Question

How do you find two fractions between $2$ and $3$?

Answer 1

Hint: In the question above, we have two numbers $2$ and $3$, and we are supposed two find two fractions between them. We can do so using the mathematical formula that exists for it. One of the following formulas requires two rational numbers. So, you have two rational numbers, $x$ and $y$, the number $\dfrac{{x + y}}{2}$ is rational and satisfies $x < \dfrac{{x + y}}{2} < y$

Complete step-by-step solution:
We have two numbers $2$ and $3$, and we have to find their two fractions that exist between them. For finding these fractions, we will have to start by substituting the numbers in the existing formulas, after satisfying the required condition.
We know that the numbers 2 and 3 are rational,
 So, automatically the number
\[ \Rightarrow \dfrac{{2 + 3}}{2} = \dfrac{5}{2}\]
Should also be rational and between 2 and 3.
But again, the number
\[ \Rightarrow \dfrac{{2 + \left( {\dfrac{5}{2}} \right)}}{2}\;\]
Solving the above calculation with basic methods,
\[ \Rightarrow \dfrac{{\dfrac{{4 + 5}}{2}}}{2}\]
Adding the numerators, in the numerator, we get,
\[ \Rightarrow \dfrac{{\dfrac{9}{2}}}{2}\]
Shifting the denominator to the denominator and multiplying, we get
$ \Rightarrow \dfrac{9}{4}$
Which is between $2$and $\dfrac{5}{2}$,
So now, we have
\[ \Rightarrow 2 < \dfrac{9}{4} < \dfrac{5}{2} < 3\],
And the two fractions that we find between the two numbers are,
$ \Rightarrow \dfrac{9}{4}$ and $\dfrac{5}{2}$

So, for any two numbers $2$ and $3$, the fractional number between them will be $\dfrac{9}{4}$ and $\dfrac{5}{2}$.
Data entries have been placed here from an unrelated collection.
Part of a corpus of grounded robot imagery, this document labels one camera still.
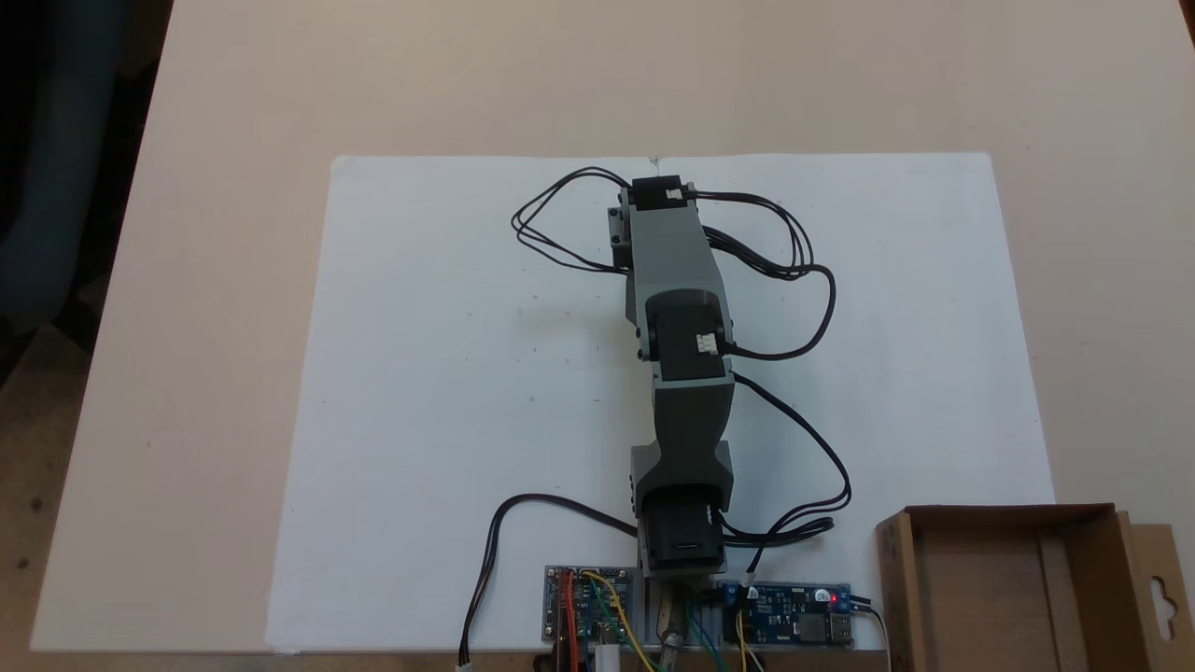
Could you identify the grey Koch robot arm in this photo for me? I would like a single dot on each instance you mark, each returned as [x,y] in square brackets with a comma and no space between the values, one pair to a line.
[677,252]

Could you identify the blue circuit board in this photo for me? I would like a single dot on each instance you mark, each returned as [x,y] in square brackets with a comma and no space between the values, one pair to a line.
[794,616]

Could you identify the brown cardboard box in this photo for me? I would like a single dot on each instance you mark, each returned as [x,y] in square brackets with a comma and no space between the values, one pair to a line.
[980,597]

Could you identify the dark blue chair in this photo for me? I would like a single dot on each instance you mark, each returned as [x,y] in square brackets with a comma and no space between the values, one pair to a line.
[56,187]

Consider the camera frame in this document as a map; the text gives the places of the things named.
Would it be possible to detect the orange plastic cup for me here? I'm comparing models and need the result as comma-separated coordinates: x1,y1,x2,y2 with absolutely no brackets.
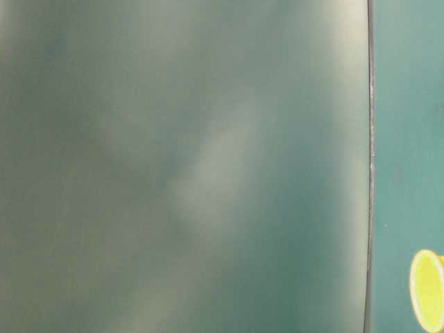
409,249,443,332

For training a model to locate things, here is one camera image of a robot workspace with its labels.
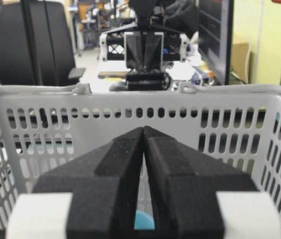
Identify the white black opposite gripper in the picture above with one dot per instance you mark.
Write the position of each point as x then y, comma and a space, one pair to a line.
143, 48

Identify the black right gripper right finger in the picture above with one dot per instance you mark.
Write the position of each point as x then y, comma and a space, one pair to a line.
196, 196

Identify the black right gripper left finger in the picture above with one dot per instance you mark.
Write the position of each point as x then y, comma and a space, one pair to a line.
94, 196

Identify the blue dustpan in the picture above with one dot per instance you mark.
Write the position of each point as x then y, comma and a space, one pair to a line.
143, 221

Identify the grey plastic shopping basket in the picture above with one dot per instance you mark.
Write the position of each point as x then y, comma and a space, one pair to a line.
44, 127

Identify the black cylindrical motor block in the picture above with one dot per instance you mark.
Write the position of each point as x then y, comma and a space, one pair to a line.
156, 81

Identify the dark computer monitor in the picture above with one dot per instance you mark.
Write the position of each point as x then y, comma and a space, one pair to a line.
215, 30

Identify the black office chair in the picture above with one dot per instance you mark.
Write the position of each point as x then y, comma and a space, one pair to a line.
35, 45

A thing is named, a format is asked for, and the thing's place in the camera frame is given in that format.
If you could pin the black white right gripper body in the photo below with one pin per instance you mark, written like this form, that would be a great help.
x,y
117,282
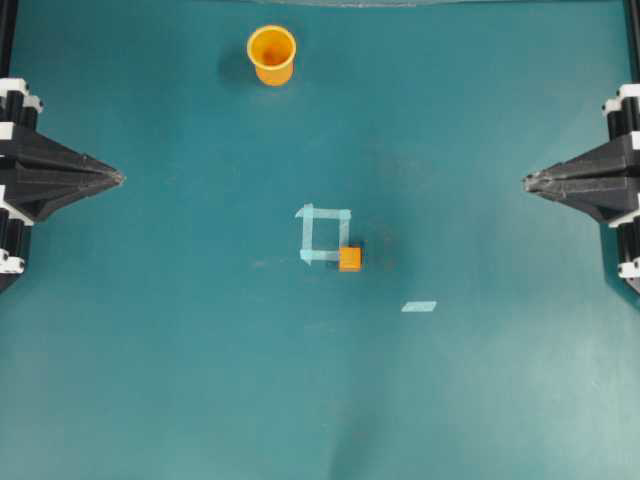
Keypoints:
x,y
622,115

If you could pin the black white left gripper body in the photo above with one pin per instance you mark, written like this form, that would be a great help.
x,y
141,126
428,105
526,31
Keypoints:
x,y
18,108

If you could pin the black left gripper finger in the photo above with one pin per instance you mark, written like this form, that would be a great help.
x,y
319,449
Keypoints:
x,y
39,194
34,149

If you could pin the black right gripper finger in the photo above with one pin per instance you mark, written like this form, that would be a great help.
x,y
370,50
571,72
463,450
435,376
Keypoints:
x,y
603,200
616,158

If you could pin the orange plastic cup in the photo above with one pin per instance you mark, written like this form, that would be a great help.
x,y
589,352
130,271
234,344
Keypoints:
x,y
272,50

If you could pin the small orange cube block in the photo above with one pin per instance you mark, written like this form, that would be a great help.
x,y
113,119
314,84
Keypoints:
x,y
350,258

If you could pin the light blue tape strip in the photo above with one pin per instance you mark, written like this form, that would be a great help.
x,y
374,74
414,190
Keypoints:
x,y
419,307

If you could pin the light blue tape square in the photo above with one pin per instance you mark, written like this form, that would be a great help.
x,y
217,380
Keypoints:
x,y
323,233

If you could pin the black left frame rail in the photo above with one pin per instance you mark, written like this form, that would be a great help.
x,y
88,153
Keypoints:
x,y
8,18

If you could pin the black frame rail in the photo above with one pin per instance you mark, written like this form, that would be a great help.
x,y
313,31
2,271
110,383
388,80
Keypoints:
x,y
632,20
8,18

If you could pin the black right frame rail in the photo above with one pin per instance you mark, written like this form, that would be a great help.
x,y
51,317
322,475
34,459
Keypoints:
x,y
632,20

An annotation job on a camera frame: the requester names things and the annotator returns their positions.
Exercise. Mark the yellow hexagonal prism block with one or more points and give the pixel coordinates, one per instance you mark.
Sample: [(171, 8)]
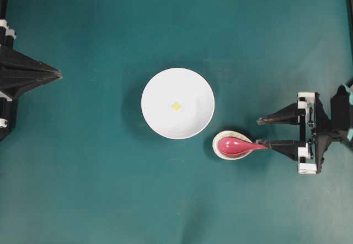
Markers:
[(176, 106)]

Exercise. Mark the pink plastic spoon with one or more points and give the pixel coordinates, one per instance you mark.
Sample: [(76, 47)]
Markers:
[(240, 146)]

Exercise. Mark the speckled egg-shaped spoon rest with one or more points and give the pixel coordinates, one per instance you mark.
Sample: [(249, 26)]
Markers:
[(224, 134)]

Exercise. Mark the white round bowl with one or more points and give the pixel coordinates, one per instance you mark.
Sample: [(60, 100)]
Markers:
[(186, 87)]

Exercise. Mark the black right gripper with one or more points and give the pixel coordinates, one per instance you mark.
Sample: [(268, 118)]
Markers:
[(302, 113)]

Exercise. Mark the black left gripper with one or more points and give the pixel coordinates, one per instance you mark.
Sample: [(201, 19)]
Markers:
[(15, 82)]

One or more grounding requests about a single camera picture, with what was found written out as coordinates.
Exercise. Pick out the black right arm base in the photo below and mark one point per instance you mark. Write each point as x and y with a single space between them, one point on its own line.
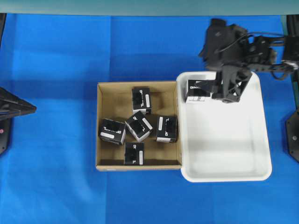
5 131

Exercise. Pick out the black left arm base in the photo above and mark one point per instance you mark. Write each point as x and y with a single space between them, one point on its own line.
292 132

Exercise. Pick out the black white box centre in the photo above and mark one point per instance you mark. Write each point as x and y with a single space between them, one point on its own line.
139 126

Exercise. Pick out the white plastic tray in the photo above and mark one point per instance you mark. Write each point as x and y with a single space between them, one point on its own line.
223 142

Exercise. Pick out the black white small box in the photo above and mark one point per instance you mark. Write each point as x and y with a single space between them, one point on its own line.
194 94

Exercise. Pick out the black white box left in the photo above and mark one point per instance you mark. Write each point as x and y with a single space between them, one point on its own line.
112 131

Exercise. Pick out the black white box right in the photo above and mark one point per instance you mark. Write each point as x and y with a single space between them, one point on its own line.
167 129

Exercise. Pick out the brown cardboard box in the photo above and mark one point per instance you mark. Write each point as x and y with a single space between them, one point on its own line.
114 102

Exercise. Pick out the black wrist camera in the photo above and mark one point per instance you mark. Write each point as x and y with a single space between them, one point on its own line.
222 42

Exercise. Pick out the black white box upper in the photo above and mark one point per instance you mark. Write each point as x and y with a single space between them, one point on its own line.
141 100

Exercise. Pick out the blue table mat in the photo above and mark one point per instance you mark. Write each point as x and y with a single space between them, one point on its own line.
48 174

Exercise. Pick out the black white box bottom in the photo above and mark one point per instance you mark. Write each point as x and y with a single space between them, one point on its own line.
134 153

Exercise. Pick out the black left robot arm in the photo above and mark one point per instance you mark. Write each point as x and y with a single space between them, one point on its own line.
285 59

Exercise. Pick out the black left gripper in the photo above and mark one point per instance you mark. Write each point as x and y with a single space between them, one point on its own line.
230 82

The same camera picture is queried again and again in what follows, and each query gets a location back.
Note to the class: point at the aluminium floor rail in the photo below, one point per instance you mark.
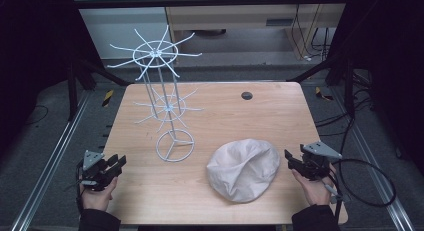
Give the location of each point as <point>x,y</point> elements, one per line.
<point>376,177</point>
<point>50,161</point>

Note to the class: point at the black metal frame leg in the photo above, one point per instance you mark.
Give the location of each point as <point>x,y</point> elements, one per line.
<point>349,91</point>
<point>71,91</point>

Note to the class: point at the black curtain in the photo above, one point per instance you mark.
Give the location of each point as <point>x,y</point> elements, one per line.
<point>393,57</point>
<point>33,41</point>

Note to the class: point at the person's right hand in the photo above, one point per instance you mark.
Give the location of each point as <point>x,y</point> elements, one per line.
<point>315,191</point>

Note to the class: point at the white fabric hat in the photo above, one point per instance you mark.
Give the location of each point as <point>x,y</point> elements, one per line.
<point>243,171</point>

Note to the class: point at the yellow black striped tape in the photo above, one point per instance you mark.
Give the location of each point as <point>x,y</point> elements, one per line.
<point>322,94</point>
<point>107,98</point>

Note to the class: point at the person's left hand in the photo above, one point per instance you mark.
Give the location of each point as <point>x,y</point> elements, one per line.
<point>97,197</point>

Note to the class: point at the white cabinet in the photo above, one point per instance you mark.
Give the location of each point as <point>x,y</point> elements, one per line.
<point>116,27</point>

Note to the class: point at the black horizontal frame bar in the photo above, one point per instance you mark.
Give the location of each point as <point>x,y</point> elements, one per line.
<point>200,2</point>

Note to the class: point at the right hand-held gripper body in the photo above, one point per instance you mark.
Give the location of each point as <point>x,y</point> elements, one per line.
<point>315,161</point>

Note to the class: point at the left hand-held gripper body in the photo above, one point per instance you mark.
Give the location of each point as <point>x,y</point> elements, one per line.
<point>95,171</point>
Note: A fraction is a value in two parts; each part, the numerator or denominator, is an integer. The numerator is the fraction's top number, while the denominator is its bottom number. Lower-order fractional math like addition and subtraction requires that the denominators of the involved fractions be the same value. When finding a fraction that comes between two others, you ignore normal fractional math in favour of a simpler method.